BRITISH Petroleum and Mobil Corporation, two of the world's major oil firms, are to submit plans to form a joint venture for vetting in the next two weeks.

Notification to Competition Comissioner Karel Van Miert will be made under the Merger Regulation, which forbids the creation of dominant market positions, rather than under Article 85 of the treaty, used to weed out anti-competitive corporate behaviour.

Following preliminary talks with the merger task force, BP and Mobil said they were confident the deal would be cleared by DGIV, the Commission's competition watchdog.

“We are working very closely with the merger task force which is already studying the case. So far, we do not envisage any problems with the notification,” said Elisabeth Wild of Mobil Europe.

The planned partnership is the latest in a series of steps taken by the two companies aimed at rationalising their oil product operations in Europe. If approved by DGIV the merger will, they hope, enable them to challenge the dominance of the long-time market leaders, the Anglo-Dutch group Shell and Exxon of the US.

For Mobil and BP, this rationalisation process has been particularly dramatic. During the course of the past year, BP has decided to close two of its European refineries, while Mobil has pulled out of the Italian and Norwegian fuel markets and shut down a refinery in Germany.

But with Exxon further squeezing petrol pump prices and Shell mercilessly cutting costs, more had to be done.

The BP-Mobil deal will initially allow the two firms to compete more aggressively in more than a half a dozen countries.

The venture, which should have sales of 16 billion ecu a year, will be split in two. BP, with a 70&percent; stake, will dominate the fuel part of the business, while Mobil will have a majority stake of 51&percent; in the lubricant part.

BP's new chief executive John Browne, who has been instrumental in establishing the company's cost-cutting mission, helped close the deal.

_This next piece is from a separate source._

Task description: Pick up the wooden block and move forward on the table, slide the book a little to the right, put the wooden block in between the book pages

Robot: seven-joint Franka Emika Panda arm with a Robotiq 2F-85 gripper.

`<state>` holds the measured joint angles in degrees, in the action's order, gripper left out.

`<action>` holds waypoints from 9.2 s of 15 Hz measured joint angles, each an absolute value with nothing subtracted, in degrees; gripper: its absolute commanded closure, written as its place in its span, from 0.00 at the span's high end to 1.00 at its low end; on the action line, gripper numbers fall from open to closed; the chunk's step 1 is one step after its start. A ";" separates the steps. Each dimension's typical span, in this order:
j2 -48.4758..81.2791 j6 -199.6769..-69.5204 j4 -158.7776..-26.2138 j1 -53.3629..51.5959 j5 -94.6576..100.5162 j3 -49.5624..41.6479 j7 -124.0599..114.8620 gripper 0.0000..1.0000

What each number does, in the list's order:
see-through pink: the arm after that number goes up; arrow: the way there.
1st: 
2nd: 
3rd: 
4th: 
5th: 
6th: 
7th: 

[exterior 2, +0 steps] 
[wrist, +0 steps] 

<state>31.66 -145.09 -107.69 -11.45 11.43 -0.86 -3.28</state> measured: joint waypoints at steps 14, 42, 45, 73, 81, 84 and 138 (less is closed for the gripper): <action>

He believes firmly in the need to build on BP's strengths, while getting out of unprofitable areas of the oil business.

But, while closures and cutbacks have perhaps helped BP's profits rise in recent times, they have also reduced the firm's size, making it difficult to enlarge or even retain market share.

For Mobil, the US' second largest oil company after Exxon, the partnership offers the chance to bolster its weakening position in Europe. Returns there have long since slipped behind those on investments in regions such as East Asia. Lou Notto, Mobil's new chairman has wasted no time in proving his determination to shed assets that underperform.